Okay, so maybe it’s not exactly simple, but, really, the plot is just a distraction from the deeply emotional exploration lurking below its surface. Carruth isn’t particularly good at conveying what one would normally consider “plot points,” but the film pivots so nimbly from science fiction to romantic comedy to family drama and back that plot is very rarely in sight, let alone something to worry about. Like Primer, Upstream Color will take multiple viewings to simply understand what’s happening on the surface, and even then the puzzle will still be missing some key pieces. Carruth’s movies don’t always add up, but here it doesn’t matter—the emotions are lucid from moment one. The film’s beauty is in the relationship between two of those post-worm victims: Kris, played with the emotional energy of a silent movie siren by Amy Seimetz, and Jeff, played by Carruth himself.

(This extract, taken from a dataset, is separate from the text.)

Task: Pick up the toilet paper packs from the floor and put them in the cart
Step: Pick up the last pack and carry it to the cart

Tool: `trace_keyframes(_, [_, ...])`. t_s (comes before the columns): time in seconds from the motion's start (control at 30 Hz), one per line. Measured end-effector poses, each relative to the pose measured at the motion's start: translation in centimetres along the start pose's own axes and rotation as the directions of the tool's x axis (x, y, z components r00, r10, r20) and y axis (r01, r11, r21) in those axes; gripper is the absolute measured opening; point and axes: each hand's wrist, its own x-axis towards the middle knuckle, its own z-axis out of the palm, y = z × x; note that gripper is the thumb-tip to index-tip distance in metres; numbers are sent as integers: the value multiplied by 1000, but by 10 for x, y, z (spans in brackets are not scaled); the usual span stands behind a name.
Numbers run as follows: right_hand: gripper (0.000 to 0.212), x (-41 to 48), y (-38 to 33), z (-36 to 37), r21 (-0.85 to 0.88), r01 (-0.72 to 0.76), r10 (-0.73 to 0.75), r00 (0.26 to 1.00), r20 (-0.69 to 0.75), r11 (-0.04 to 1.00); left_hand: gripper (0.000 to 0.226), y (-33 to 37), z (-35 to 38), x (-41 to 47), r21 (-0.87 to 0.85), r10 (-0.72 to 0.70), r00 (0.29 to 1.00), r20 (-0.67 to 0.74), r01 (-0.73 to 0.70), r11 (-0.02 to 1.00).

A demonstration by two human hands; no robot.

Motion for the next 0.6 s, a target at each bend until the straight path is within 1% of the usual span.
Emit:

Carruth is essentially a one-man band—he wrote, directed, produced, co-edited, scored and acted in the film—but his foundation is Seimetz’s bodily, dense performance. The Thief forces Kris to ingest one of the worms, and it is through her experience that the entire sprawling narrative opens up. It’s impressive to convincingly play a woman totally baffled by the current state of her life, but the real joy comes when Seimetz’s acting and Carruth’s direction work in a kind of grotesque cinematic union. The worm grows in Kris’s body and she slithers around her bed, either unable to control her limbs or losing her humanity to this thing inside her. She works up the courage to evacuate the invader the only way she knows how: a kitchen knife. These are the images that will stay with you, and these are the moments when we know Kris intimately. There are so many moments like this in the film that it feels like Carruth can barely keep control of them, and they accumulate in a manner that results in an almost unbearable bummer of an ending. The movie, though, with all of its weird sidetracks and dead ends, is so uniquely itself that it is worth the frustration.

Upstream Color is by its nature a flawed movie. Carruth is clearly pushing himself both cinematically and emotionally. Every aspect of the filmmaking, from the sound design to the cinematography, stands out in some way, yet the finish line still feels just beyond reach—the story never makes enough sense to come to full fruition. (There is an entire strand involving Henry David Thoreau’s Walden that I can barely pretend to understand. ) But while this is all very fragmented, it creates for itself a certain kind of whole—one in which the audience emerges with more questions than answers, and with the same disoriented notion of time and love and control that Carruth’s characters must feel. What just happened to me? Why do I feel this way? Where do I go from here?

Director: Shane Carruth
Writer: Shane Carruth
Starring: Amy Seimetz, Shane Carruth, Andrew Sensenig, Thiago Martins
Release Date: Apr. 5, 2013 (New York)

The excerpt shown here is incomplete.